| Brief |
If a record holds a picture, leave the picture out; return everything else exactly.

++++++++++

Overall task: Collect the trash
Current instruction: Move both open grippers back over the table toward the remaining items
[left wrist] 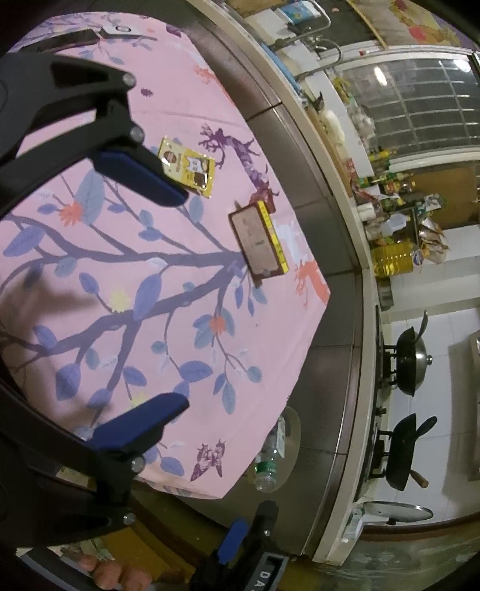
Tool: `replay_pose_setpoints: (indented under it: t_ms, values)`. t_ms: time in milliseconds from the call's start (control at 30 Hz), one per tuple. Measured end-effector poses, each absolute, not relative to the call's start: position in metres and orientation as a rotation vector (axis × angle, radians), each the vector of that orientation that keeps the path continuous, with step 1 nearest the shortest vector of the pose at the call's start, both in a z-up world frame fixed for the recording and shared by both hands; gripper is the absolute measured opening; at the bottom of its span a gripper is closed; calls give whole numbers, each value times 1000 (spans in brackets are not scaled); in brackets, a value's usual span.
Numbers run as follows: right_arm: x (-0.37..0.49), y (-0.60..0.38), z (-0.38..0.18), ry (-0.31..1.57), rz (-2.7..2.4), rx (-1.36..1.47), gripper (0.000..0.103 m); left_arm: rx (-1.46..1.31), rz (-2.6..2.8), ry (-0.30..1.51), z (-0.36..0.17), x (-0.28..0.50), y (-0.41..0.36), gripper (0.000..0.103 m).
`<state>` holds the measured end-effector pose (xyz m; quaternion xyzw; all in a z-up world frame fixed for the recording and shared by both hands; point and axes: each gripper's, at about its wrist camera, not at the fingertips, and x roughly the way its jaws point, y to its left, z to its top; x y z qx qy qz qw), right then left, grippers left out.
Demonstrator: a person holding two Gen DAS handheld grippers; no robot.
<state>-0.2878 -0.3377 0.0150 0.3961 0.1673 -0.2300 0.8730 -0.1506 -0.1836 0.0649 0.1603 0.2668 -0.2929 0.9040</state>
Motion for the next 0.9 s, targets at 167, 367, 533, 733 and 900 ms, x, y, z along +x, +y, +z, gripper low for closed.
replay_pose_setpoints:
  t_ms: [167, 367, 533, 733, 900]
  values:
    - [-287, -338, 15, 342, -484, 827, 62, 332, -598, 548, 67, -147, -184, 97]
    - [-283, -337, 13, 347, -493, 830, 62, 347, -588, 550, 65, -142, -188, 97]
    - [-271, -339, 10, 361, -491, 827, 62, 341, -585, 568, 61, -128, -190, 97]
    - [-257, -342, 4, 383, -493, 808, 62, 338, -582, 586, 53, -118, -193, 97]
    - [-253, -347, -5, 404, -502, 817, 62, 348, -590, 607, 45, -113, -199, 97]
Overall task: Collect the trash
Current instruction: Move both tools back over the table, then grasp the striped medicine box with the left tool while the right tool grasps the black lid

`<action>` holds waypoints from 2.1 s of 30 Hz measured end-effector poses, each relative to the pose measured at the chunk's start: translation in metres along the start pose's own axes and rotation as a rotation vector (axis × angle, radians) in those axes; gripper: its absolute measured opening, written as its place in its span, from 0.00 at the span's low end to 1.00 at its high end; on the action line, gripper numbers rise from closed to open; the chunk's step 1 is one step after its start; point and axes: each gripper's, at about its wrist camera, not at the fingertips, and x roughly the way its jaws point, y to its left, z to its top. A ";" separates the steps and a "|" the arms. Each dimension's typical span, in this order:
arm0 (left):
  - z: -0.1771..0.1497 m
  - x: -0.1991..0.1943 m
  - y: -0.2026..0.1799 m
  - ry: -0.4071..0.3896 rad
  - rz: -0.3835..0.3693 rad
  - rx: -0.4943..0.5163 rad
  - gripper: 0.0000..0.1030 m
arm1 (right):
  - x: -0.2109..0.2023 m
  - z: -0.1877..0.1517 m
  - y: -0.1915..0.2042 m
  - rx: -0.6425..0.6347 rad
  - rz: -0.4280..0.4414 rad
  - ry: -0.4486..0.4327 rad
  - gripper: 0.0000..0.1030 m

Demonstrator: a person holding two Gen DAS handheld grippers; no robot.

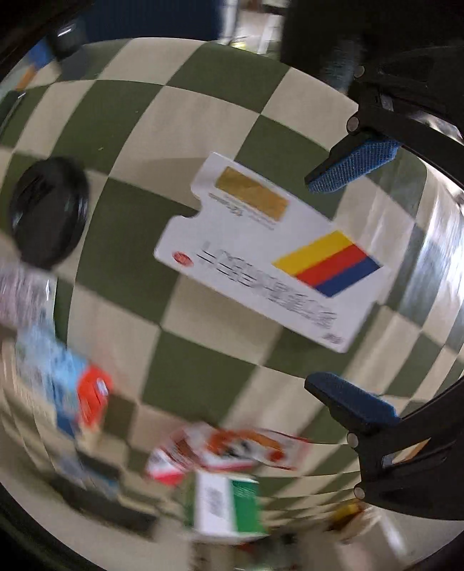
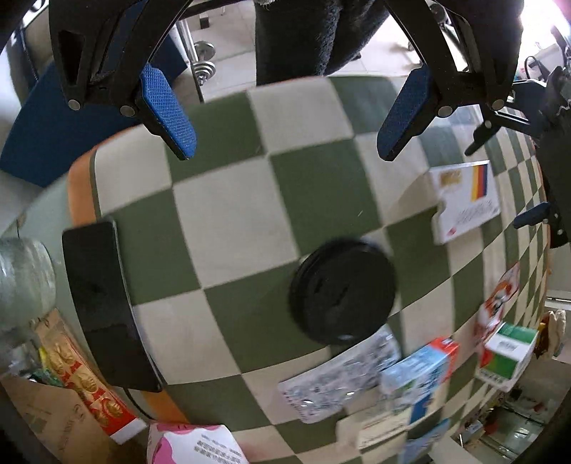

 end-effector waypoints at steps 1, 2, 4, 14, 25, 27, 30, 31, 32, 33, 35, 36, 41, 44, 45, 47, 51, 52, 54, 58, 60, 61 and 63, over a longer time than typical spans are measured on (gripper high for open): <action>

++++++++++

| Your response |
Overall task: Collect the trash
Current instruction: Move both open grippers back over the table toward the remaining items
[left wrist] 
Tool: `replay_pose_setpoints: (indented under it: t_ms, values)`. t_ms: time in milliseconds from the call's start (control at 30 Hz), one per tuple. Measured end-effector poses, each absolute, not relative to the call's start: position in metres and orientation as a rotation vector (axis × angle, radians), each the vector of that orientation that keeps the path continuous, with step 1 nearest the shortest vector of the pose at the call's start, both in a z-up world frame fixed for the recording and shared by both hands; gripper is the absolute measured opening; at the bottom of its span a gripper is closed; calls give whole numbers, each value times 1000 (spans in brackets are not scaled); in brackets, a value's usual span.
Numbers run as follows: right_arm: x (-0.37..0.49), y (-0.60..0.38), z (-0.38..0.18), ry (-0.31..1.57), rz (-2.7..2.4), rx (-1.36..1.47), gripper (0.000..0.103 m); left_arm: rx (-1.46..1.31), rz (-2.6..2.8), ry (-0.30..1.51), z (-0.36..0.17), x (-0.28..0.50), y (-0.41..0.36), gripper (0.000..0.103 m).
`<state>` holds the measured end-effector pose (xyz m; quaternion xyzw; all in a z-up world frame fixed for the recording and shared by both hands; point and axes: each gripper's, at about its wrist camera, not at the fingertips, and x roughly the way its jaws point, y to its left, z to its top; x y z qx qy qz qw), right then left, grippers left out.
Demonstrator: a person holding two Gen DAS handheld grippers; no robot.
<state>-0.2878 -0.3377 0.0150 0.3961 0.1673 -0.2300 0.8730 -0.1506 -0.1836 0.0649 0.1603 0.2668 -0.2929 0.9040</state>
Motion for the next 0.9 s, targets at 167, 367, 533, 733 and 900 ms, x, y, z along +x, +y, +z, gripper low for closed.
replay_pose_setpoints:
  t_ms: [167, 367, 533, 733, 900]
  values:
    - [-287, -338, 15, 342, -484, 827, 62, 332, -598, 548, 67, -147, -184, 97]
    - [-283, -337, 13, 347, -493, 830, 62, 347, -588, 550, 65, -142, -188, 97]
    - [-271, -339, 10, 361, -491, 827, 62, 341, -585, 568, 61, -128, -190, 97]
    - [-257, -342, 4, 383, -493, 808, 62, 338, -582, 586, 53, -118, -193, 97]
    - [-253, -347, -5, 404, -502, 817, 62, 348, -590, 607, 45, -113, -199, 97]
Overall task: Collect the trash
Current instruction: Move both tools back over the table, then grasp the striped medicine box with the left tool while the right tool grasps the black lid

`<action>` holds waypoints from 2.1 s of 30 Hz measured end-effector poses, each relative to the pose measured at the chunk's start: translation in metres along the start pose's own axes and rotation as a rotation vector (axis × angle, radians) in those axes; gripper: its absolute measured opening, written as its place in its span, from 0.00 at the span's low end to 1.00 at its high end; on the action line, gripper numbers rise from closed to open; the chunk's step 1 is one step after its start; point and axes: each gripper's, at about its wrist camera, not at the fingertips, and x roughly the way its jaws point, y to its left, z to its top. A ";" separates the steps and a "|" the arms. Each dimension's typical span, in this order:
arm0 (left):
  - z: -0.1771..0.1497 m
  - x: -0.1991..0.1943 m
  - y: -0.2026..0.1799 m
  - ry: -0.4071..0.3896 rad
  - rz: -0.3835..0.3693 rad
  - rx: -0.4943..0.5163 rad
  - gripper: 0.0000..0.1030 m
arm1 (right):
  - x: -0.2109..0.2023 m
  - z: -0.1877..0.1517 m
  - y: -0.1915..0.2042 m
  - rx: -0.6425..0.6347 rad
  - rz: -0.4280..0.4414 rad
  - ry: -0.4486..0.4327 rad
  - gripper: 0.0000..0.1030 m

Demonstrator: a person holding two Gen DAS handheld grippers; no robot.


 end-effector waypoints at steps 1, 2, 4, 14, 25, 27, 30, 31, 32, 33, 35, 36, 41, 44, 45, 47, 51, 52, 54, 58, 60, 61 and 63, over a longer time than typical spans are measured on (gripper high for open): <action>

Nothing more is required for this answer.